● **Work instruction**
Your task is to copy each line of the material below that includes "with".

________

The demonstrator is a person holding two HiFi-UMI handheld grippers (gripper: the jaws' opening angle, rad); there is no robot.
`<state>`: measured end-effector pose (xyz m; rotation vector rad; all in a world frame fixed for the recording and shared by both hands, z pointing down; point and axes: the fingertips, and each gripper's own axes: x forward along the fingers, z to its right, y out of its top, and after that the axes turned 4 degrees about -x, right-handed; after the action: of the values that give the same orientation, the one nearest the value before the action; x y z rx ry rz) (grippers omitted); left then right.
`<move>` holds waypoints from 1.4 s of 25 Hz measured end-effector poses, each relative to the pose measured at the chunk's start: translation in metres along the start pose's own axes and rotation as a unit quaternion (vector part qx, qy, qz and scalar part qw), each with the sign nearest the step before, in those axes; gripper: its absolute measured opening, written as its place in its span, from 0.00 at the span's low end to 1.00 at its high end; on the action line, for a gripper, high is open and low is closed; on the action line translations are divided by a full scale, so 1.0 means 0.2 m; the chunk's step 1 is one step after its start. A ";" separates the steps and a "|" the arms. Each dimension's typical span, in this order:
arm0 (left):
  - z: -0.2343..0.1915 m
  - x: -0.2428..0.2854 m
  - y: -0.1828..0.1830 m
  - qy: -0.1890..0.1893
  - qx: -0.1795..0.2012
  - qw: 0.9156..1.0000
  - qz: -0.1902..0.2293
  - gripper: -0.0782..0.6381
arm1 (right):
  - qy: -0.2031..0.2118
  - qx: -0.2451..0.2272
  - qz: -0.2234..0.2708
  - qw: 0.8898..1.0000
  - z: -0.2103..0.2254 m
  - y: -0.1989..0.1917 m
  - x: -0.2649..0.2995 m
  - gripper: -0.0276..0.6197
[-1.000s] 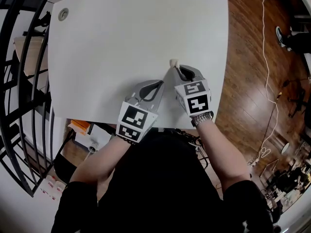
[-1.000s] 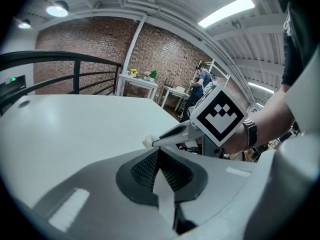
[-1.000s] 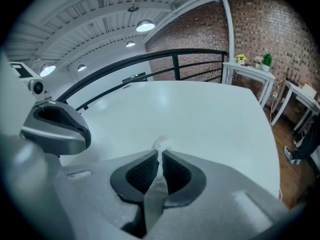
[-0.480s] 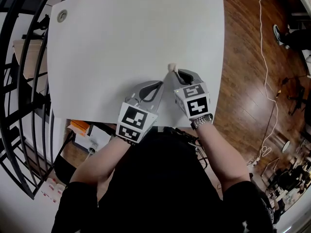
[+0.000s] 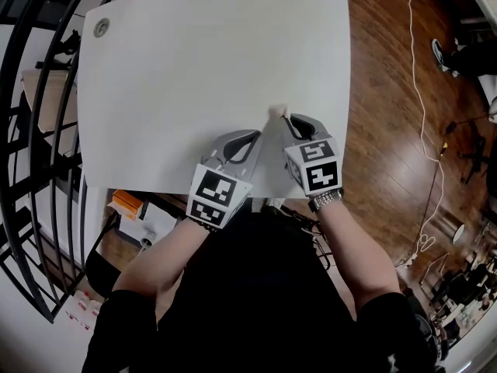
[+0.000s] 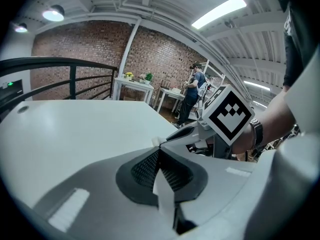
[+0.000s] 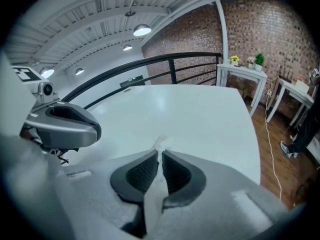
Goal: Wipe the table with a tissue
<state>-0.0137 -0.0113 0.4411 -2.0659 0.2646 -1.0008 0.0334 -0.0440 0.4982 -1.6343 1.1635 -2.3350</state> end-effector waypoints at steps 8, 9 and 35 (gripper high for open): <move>0.13 -0.06 0.00 0.008 0.013 1.000 0.018 0.13 | -0.011 -0.010 0.024 1.000 -0.01 -0.04 -0.18 0.06; 0.15 -0.08 0.00 0.009 0.015 1.000 0.021 0.13 | -0.012 -0.011 0.026 1.000 -0.01 -0.05 -0.20 0.06; 0.73 -0.54 0.09 0.088 0.048 0.985 0.141 0.13 | 0.020 -0.076 0.200 0.977 -0.34 -0.09 -1.05 0.06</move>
<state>0.0250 0.1141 0.3139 -1.7937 0.5724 -1.0004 0.0743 0.1001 0.3339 -1.2461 1.5461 -2.0750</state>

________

● **Completed exercise**
`<move>` holds waypoints from 1.4 s of 25 Hz measured end-effector poses, each relative to the pose measured at the chunk's start: translation in metres along the start pose's own axes and rotation as a unit quaternion (vector part qx, qy, qz and scalar part qw), each with the sign nearest the step before, in those axes; gripper: its absolute measured opening, written as its place in its span, from 0.00 at the span's low end to 1.00 at its high end; on the action line, for a gripper, high is open and low is closed; on the action line translations are divided by a full scale, so 1.0 means 0.2 m; the chunk's step 1 is one step after its start. A ";" separates the steps and a "|" the arms. Each dimension's typical span, in this order:
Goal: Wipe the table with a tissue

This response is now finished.